First a disclaimer: every write-in is unique and reflects the style and preferences of the write-in host as well as the quirks of the write-in environment and preferences of the participants. E.g., libraries tend to be quieter than cafes.
That being said, there are some things that we do at some write-ins in the region, so I will include them in this write-up; and you will at least see them at the Naperville ones I am hosting and the Woodridge ones that Catherine (Cee-Bee) is hosting. Katherine's write-in will also have some of these features; and everyone is welcome to try these at their own write-ins.
Word wars are timed writing sprints where participants see how many words they can write during a preselected timespan. Sometimes there are little prizes. People usually record their starting wordcount before the word war begins and then their ending wordcount when it ends. In our region, we use the shared spreadsheet at naperwrimo.org/wordcount to track these during a write-in. If you don't have wi-fi (e.g., if you are hand-writing your novel), you can ask your neighbor to update your wordcount on the spreadsheet for you.
Hand-writing your novel
Since people typically write more slowly by hand than they can by typing, we allow wordcount inflation for word wars where prizes are concerned. Rule of thumb is, I think, a 1.5 factor.

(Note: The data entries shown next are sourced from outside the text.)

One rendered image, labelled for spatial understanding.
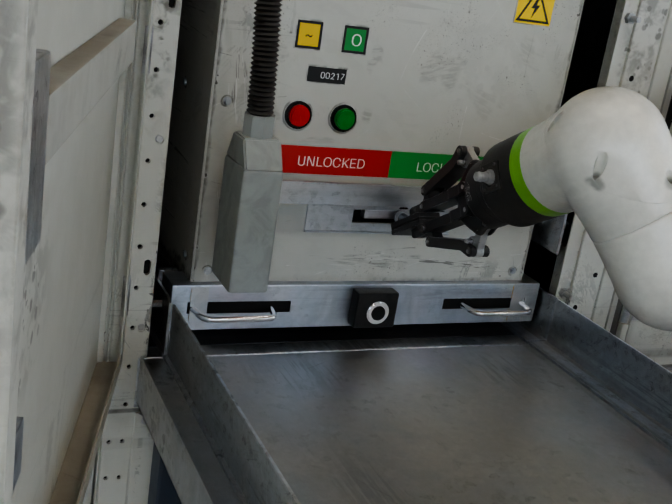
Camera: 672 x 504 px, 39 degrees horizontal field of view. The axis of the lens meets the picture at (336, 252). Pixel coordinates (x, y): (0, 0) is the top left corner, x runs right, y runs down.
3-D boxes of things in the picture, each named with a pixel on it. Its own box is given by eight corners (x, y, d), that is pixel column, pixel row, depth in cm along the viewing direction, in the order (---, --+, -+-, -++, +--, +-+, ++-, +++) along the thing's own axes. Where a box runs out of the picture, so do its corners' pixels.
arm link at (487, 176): (596, 218, 95) (585, 129, 97) (499, 215, 90) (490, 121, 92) (557, 229, 101) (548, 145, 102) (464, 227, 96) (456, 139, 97)
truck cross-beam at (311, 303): (532, 321, 138) (540, 283, 136) (167, 331, 116) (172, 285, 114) (513, 308, 142) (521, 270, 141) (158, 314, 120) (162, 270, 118)
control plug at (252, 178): (268, 294, 108) (289, 144, 103) (227, 294, 106) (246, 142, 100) (247, 269, 115) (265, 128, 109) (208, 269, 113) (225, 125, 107)
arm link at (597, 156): (658, 49, 83) (578, 99, 78) (724, 174, 84) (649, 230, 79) (557, 100, 96) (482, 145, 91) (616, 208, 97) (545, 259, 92)

What should you bring to a write-in?
Whatever you need to write your novel (e.g., laptop, power transformer). You might also consider bringing an extension cord and perhaps a power strip. I always travel with three of each for the Naperville write-ins. Most venues allow snacks, so you can bring some for yourself and/or some to share. Sometimes folks bring their stuffed animals to bear witness to their writing :-)
Vegetables of Achievement
Formerly Fireballs of Achievement, these are paper balls (crumpled paper wrapped in tissue paper) with paper tails. Think of them as ingredients for our novel stone soup (our regional theme). When you hit a 5,000 word boundary in your wordcount, you can get one (if the host brings them to the write-in or if you make your own), stand and call out "Huzzah!" as you toss it into the center of the ring of tables. Everyone else will stop what they're doing to applaud your achievement. You can also throw one of these if you do something significant in your novel (e.g., kill off a character or deal your main character a big set back; or have your main character take a big action).
Box of Doom
This is a container of colored popsicle stick. Each color represents a range of wordcounts. People pick a stick in their desired range and have to try to achieve the wordcount marked on the stick within a 17 minute timeframe. Will you pick a wordcount that dooms you? Winners get a piece of chocolate or a little card, or something like that.
What you do at write-ins
Write-ins are about writing. We will have one or two meet-ups during the month for socializing, but write-ins should focus on writing, not chit chat. This doesn't mean that people won't talk to each other, but the predominant activity is always writing. Sometimes if people get too chatty, that's the perfect time for a word war. :-)
Some write-ins don't have any word wars and people just write; and this is fine (and some people prefer these style of write-ins).